| name | system-design-analysis |
| description | Analyze, review, and provide recommendations for distributed system designs. Use when: (1) Reviewing existing system architectures for gaps or improvements, (2) Analyzing system designs for scalability, reliability, or performance issues, (3) Providing recommendations on load balancing, caching, databases, sharding, replication, messaging, rate limiting, authentication, resilience, or monitoring, (4) Assessing trade-offs in system design decisions, (5) Creating system design review documents with gaps and recommendations. Triggers: "review my system design", "analyze this architecture", "what are the gaps", "system design recommendations", "scalability review", "reliability analysis". |
System Design Analysis
Analyze distributed system designs for scalability, reliability, performance, and security. Produce structured review documents with gaps and actionable recommendations.
Core Principle
System design is about trade-offs, not perfect answers. Every recommendation must consider context: access patterns, scale requirements, consistency needs, and operational constraints.
Workflow
Phase 1: Information Gathering
Ask focused questions to understand the system. Prioritize these areas:
- Functional scope: What does the system do? Core operations?

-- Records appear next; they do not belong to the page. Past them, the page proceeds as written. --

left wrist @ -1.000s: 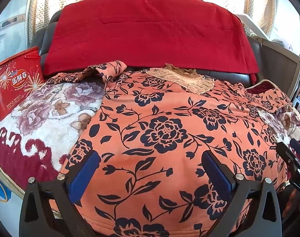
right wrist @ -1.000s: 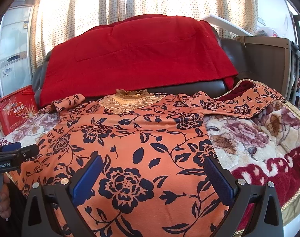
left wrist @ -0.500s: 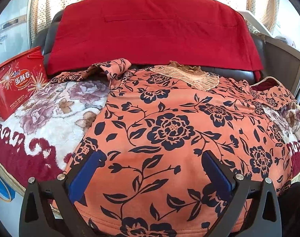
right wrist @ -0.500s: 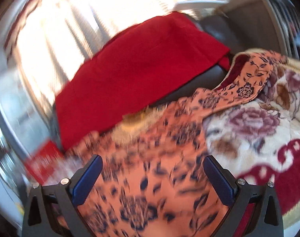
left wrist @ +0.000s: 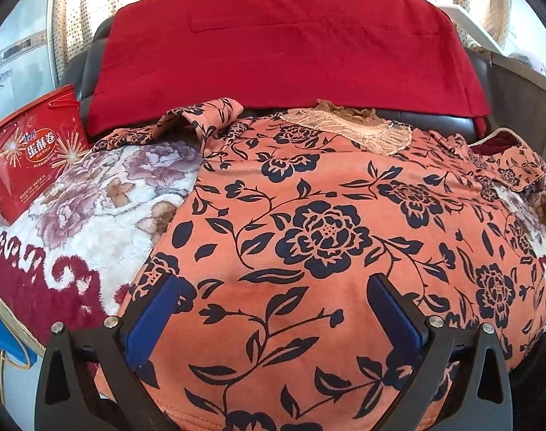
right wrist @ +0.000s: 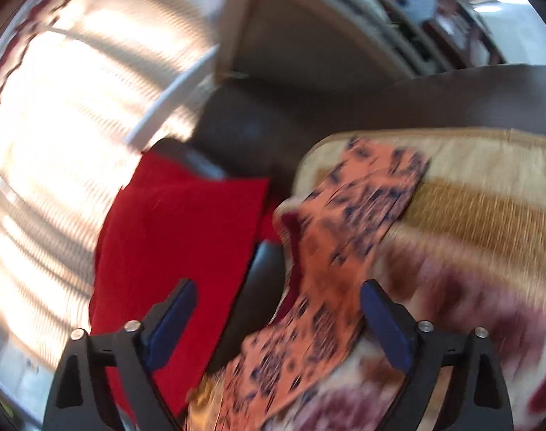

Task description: Fold small clothes

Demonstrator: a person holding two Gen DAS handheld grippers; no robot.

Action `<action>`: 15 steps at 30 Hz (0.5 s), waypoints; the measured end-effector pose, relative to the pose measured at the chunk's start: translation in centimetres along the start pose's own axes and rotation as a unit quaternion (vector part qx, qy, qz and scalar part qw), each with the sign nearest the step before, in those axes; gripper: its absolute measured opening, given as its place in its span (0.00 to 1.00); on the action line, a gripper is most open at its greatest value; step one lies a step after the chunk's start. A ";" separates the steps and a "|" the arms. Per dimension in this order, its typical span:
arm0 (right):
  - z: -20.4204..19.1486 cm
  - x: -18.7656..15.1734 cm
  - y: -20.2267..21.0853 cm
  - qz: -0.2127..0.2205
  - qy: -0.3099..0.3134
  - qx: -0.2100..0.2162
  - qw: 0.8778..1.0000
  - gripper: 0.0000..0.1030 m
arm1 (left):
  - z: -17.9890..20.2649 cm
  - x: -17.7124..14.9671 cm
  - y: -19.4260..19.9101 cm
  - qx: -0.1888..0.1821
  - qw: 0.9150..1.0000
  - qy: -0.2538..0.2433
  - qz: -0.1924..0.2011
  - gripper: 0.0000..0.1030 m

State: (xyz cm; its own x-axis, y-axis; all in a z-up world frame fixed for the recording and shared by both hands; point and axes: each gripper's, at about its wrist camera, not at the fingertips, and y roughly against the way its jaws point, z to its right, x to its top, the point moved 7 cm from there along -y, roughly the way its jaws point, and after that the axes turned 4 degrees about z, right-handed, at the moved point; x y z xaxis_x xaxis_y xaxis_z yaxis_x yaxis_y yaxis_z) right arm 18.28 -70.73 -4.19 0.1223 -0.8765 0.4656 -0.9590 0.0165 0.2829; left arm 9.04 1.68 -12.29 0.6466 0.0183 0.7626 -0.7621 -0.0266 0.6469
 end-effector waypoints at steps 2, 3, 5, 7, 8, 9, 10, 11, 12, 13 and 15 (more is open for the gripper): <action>1.4 1.5 -1.6 0.001 0.003 -0.024 1.000 0.88 | 0.1 0.0 -0.4 0.001 1.000 -0.002 -0.004 1.00; 2.0 2.4 -2.3 0.001 0.002 -0.036 0.999 0.84 | 0.1 0.0 -0.5 0.002 1.000 -0.001 -0.006 1.00; 3.1 3.0 -3.6 -0.004 -0.001 -0.057 0.998 0.76 | 0.1 0.0 -0.8 -0.001 1.000 0.002 -0.009 1.00; 4.4 2.5 -5.4 -0.035 -0.006 -0.101 0.994 0.74 | 0.1 0.1 -1.0 -0.003 1.000 0.007 -0.012 1.00; 4.7 2.4 -5.7 -0.040 -0.001 -0.116 0.992 0.73 | 0.1 0.1 -1.1 -0.005 1.000 0.009 -0.014 1.00; 5.1 2.4 -5.6 -0.040 0.001 -0.125 0.991 0.73 | 0.1 0.1 -1.2 -0.007 1.000 0.011 -0.015 1.00; 5.4 2.7 -5.8 -0.040 -0.005 -0.133 0.990 0.72 | 0.0 0.1 -1.2 -0.009 1.000 0.014 -0.016 1.00; 5.5 3.0 -5.8 -0.038 -0.016 -0.135 0.990 0.72 | 0.0 0.1 -1.3 -0.010 1.000 0.016 -0.017 1.00; 5.6 3.2 -6.0 -0.036 -0.023 -0.136 0.990 0.72 | 0.0 0.1 -1.3 -0.012 1.000 0.017 -0.018 1.00; 5.8 3.6 -6.5 -0.042 -0.022 -0.139 0.989 0.71 | 0.0 0.1 -1.3 -0.015 1.000 0.019 -0.018 1.00; 5.8 3.6 -7.5 -0.053 -0.006 -0.156 0.986 0.30 | -0.1 0.2 -1.2 -0.019 0.999 0.022 -0.017 1.00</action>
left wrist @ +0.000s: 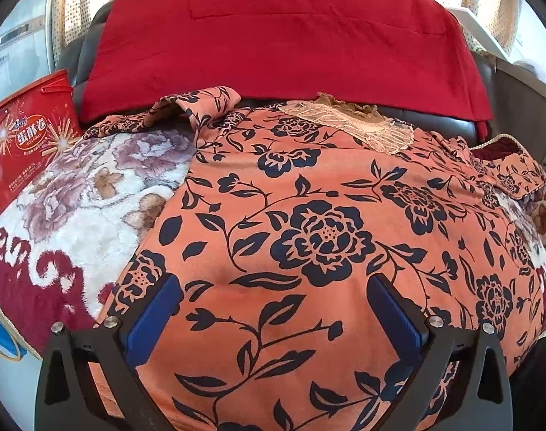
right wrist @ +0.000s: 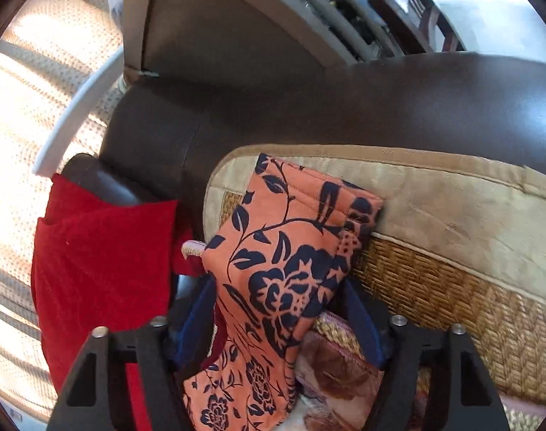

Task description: Fold small clothes

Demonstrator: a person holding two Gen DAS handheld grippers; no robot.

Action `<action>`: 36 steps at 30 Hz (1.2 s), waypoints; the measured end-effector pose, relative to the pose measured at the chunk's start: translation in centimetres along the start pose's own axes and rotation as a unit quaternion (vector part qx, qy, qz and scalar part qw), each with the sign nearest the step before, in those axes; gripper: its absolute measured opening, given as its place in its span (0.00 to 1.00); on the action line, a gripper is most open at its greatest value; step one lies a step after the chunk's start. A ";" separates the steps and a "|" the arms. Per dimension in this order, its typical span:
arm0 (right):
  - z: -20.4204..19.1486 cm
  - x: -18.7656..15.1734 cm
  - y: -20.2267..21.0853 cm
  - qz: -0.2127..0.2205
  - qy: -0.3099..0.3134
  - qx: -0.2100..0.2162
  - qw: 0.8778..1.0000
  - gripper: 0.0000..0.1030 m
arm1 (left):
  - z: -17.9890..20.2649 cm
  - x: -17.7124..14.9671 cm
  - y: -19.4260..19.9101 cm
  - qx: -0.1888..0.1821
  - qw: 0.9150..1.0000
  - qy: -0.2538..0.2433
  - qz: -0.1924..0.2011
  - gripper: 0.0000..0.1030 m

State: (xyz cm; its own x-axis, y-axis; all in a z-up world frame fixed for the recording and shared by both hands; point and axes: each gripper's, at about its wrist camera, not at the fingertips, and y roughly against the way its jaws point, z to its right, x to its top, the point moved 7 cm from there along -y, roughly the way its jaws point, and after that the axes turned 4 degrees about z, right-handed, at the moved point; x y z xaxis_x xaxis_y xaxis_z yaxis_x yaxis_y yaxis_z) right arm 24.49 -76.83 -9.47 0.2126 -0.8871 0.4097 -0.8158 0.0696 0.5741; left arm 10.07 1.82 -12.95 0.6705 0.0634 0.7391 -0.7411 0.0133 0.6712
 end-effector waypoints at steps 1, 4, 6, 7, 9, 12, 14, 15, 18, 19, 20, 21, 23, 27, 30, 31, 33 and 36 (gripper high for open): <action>-0.1 -0.2 -0.4 -0.005 0.011 -0.020 1.000 0.21 | 0.0 0.0 0.0 -0.002 1.000 0.001 0.000 1.00; -4.2 0.2 1.0 0.039 0.085 -0.020 0.995 0.06 | -0.4 0.2 0.1 -0.005 1.000 0.009 0.003 1.00; -9.6 -1.1 2.5 0.056 0.156 0.015 0.986 0.06 | -0.8 0.4 0.4 -0.008 1.000 0.020 0.007 1.00; -11.9 -1.9 3.3 0.059 0.178 0.037 0.982 0.06 | -1.0 0.5 0.4 -0.009 1.000 0.026 0.008 1.00; -17.8 -4.8 5.2 0.056 0.222 0.096 0.969 0.06 | -1.6 0.6 0.6 -0.019 0.999 0.043 0.010 1.00; -26.8 -11.8 8.8 0.035 0.273 0.199 0.941 0.06 | -2.4 0.8 1.0 -0.028 0.997 0.065 0.015 1.00; -31.8 -18.6 11.4 0.005 0.303 0.266 0.915 0.06 | -3.2 0.8 1.4 -0.034 0.996 0.083 0.019 1.00; -33.5 -21.6 11.9 -0.012 0.311 0.289 0.905 0.06 | -3.6 0.8 1.6 -0.036 0.995 0.092 0.020 1.00; -36.5 -32.0 12.1 -0.067 0.333 0.319 0.885 0.17 | -5.4 0.6 1.9 -0.045 0.991 0.128 0.017 1.00; -36.5 -35.4 10.8 -0.099 0.343 0.310 0.881 0.30 | -6.0 0.5 1.9 -0.050 0.988 0.142 0.013 1.00; -35.9 -39.4 8.9 -0.139 0.356 0.290 0.878 0.79 | -6.7 0.3 1.8 -0.053 0.986 0.160 0.009 1.00; -35.0 -42.3 7.4 -0.166 0.363 0.277 0.874 0.97 | -7.2 0.1 1.9 -0.056 0.983 0.172 0.007 1.00; -32.1 -46.7 5.0 -0.199 0.368 0.247 0.874 0.97 | -8.3 -0.3 2.1 -0.062 0.978 0.197 0.005 1.00; -25.4 -48.5 4.6 -0.240 0.323 0.222 0.888 0.97 | -9.8 -0.7 2.8 -0.060 0.975 0.213 0.012 1.00; -22.1 -46.7 7.1 -0.220 0.327 0.229 0.890 0.97 | -10.2 -0.7 3.0 -0.066 0.972 0.223 0.014 1.00; -20.7 -45.8 8.3 -0.199 0.344 0.226 0.889 0.97 | -10.2 -0.7 2.9 -0.070 0.971 0.227 0.015 1.00; -18.9 -44.5 9.5 -0.173 0.376 0.222 0.883 0.97 | -9.6 -0.6 2.7 -0.098 0.967 0.233 0.004 1.00; -16.7 -43.7 10.5 -0.130 0.426 0.211 0.870 0.97 | -7.7 0.3 2.6 -0.162 0.954 0.252 -0.019 1.00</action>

- Scale: Expected QPS, data volume, user count?
- Access patterns: Read-heavy vs write-heavy? Hot spots?
- Consistency requirements: Strong vs eventual? Where?
- Availability targets: SLA requirements? Acceptable downtime?
- Current architecture: Existing components, databases, services?
- Known pain points: What's broken or struggling today?
Limit to 3-5 questions per message. Make reasonable assumptions when information is missing—document assumptions explicitly.
Phase 2: Topic Analysis
Based on gathered information, analyze relevant system design topics. Load reference files as needed:
| Topic | Reference File | When to Load |
|---|---|---|
| Load balancing | load-balancing.md | Traffic distribution, L4/L7 decisions |
| Caching | caching.md | Latency optimization, read scaling |
| Databases | databases.md | Data modeling, SQL vs NoSQL choices |
| CAP & Consistency | cap-consistency.md | Consistency model decisions |
| Sharding | sharding-partitioning.md | Write/storage scaling |
| Replication | replication.md | Availability, read scaling |
| Message queues | message-queues.md | Async processing, decoupling |
| Rate limiting | rate-limiting.md | Traffic protection, abuse prevention |
| Auth | auth.md | Security, identity management |
| Resilience | resilience-patterns.md | Failure handling, fault tolerance |
| Monitoring | monitoring-observability.md | Observability, debugging |
Load only topics relevant to the specific system under review.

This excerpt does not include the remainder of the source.